• **WHAT TO PRODUCE**
If you see a picture in the data below, omit it and copy the rest exactly.
***** STORED DATA *****
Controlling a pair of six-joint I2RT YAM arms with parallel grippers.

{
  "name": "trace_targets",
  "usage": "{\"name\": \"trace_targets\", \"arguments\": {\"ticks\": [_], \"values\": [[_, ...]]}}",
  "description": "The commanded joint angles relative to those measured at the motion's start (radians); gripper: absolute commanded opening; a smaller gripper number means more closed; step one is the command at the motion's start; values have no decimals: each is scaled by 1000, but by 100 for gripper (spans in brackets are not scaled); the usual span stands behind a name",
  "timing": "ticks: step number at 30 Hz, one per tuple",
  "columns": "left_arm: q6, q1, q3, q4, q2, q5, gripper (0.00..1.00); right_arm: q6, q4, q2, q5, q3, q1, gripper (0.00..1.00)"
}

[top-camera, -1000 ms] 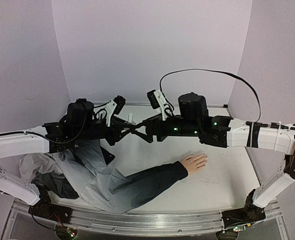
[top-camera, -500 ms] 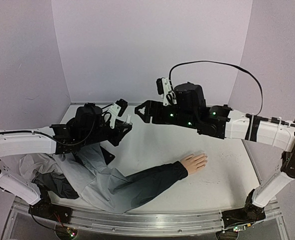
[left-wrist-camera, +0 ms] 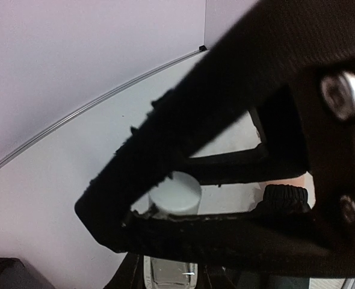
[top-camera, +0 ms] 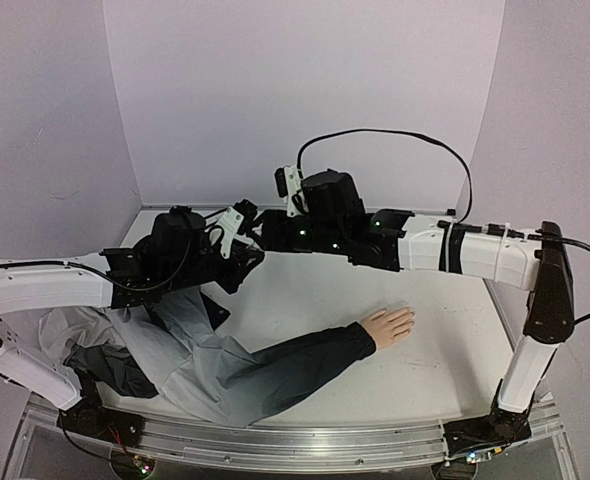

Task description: Paint the nails

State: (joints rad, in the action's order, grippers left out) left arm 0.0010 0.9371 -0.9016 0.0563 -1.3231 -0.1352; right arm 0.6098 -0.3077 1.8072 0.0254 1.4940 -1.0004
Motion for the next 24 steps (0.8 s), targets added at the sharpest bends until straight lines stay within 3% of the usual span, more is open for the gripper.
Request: {"name": "trace_targets", "arguments": {"ticks": [1, 5, 6, 8, 10, 12, 13, 14, 17, 20, 22, 23, 24], "values": [[-27, 3, -52, 20, 44, -2, 0, -11, -30, 2, -17, 63, -7, 27], [-62, 1, -54, 3, 68, 60, 0, -52, -52, -20, -77, 30, -5, 5], [-62, -3, -55, 2, 75, 111, 0, -77, -61, -27, -104, 21, -3, 0], [-64, -25, -56, 2, 102, 315, 0, -169, -89, -48, -225, 0, 1, 0], [-70, -79, -54, 3, 126, 637, 0, -308, -128, -75, -486, -39, 16, 0], [-66, -130, -68, 7, 133, 1004, 0, -478, -151, -110, -914, -89, 24, 0], [-53, -136, -73, 7, 134, 1141, 0, -544, -152, -120, -1097, -111, 24, 0], [-49, -138, -76, 7, 133, 1221, 0, -559, -151, -131, -1168, -122, 24, 0], [-49, -139, -81, 7, 126, 1202, 0, -577, -131, -150, -1137, -136, 29, 0], [-35, -135, -65, 5, 130, 1019, 0, -575, -136, -165, -998, -173, 32, 0], [-28, -121, -56, 5, 129, 814, 0, -517, -140, -163, -874, -166, 32, 0], [-21, -116, -52, 4, 129, 746, 0, -480, -143, -165, -803, -163, 32, 9], [-11, -107, -47, 3, 129, 666, 0, -443, -142, -171, -721, -161, 31, 25]]}}
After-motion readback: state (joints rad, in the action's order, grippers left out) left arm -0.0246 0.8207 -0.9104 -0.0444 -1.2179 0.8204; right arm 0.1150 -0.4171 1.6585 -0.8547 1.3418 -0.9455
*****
• **ANSWER TO THE PROBLEM**
Controlling a pair of six-joint I2RT YAM arms with parallel grippers.

{
  "name": "trace_targets",
  "usage": "{\"name\": \"trace_targets\", \"arguments\": {\"ticks\": [_], \"values\": [[_, ...]]}}",
  "description": "The commanded joint angles relative to those measured at the motion's start (radians); gripper: absolute commanded opening; a smaller gripper number means more closed; step one is the command at the motion's start; values have no decimals: each is scaled by 1000, but by 100 for gripper (spans in brackets are not scaled); the usual span stands behind a name",
  "timing": "ticks: step number at 30 Hz, one per tuple",
  "columns": "left_arm: q6, q1, q3, q4, q2, q5, gripper (0.00..1.00); right_arm: q6, q4, q2, q5, q3, q1, gripper (0.00..1.00)"
}

[top-camera, -1000 ms] 
[top-camera, -500 ms] 
[left-wrist-camera, +0 ms] 
[top-camera, +0 ms] 

Task description: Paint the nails

State: (joints rad, in the action's order, grippers left out) left arm 0.0010 0.9371 -0.9016 0.0563 -1.3231 -0.1352; right arm 0.6098 -0.3077 1.8072 0.0254 1.4940 -1.0004
Motion for the next 24 steps (0.8 s), targets added at the sharpest bends until straight lines stay within 3% of the usual span, more is open for the gripper.
Request: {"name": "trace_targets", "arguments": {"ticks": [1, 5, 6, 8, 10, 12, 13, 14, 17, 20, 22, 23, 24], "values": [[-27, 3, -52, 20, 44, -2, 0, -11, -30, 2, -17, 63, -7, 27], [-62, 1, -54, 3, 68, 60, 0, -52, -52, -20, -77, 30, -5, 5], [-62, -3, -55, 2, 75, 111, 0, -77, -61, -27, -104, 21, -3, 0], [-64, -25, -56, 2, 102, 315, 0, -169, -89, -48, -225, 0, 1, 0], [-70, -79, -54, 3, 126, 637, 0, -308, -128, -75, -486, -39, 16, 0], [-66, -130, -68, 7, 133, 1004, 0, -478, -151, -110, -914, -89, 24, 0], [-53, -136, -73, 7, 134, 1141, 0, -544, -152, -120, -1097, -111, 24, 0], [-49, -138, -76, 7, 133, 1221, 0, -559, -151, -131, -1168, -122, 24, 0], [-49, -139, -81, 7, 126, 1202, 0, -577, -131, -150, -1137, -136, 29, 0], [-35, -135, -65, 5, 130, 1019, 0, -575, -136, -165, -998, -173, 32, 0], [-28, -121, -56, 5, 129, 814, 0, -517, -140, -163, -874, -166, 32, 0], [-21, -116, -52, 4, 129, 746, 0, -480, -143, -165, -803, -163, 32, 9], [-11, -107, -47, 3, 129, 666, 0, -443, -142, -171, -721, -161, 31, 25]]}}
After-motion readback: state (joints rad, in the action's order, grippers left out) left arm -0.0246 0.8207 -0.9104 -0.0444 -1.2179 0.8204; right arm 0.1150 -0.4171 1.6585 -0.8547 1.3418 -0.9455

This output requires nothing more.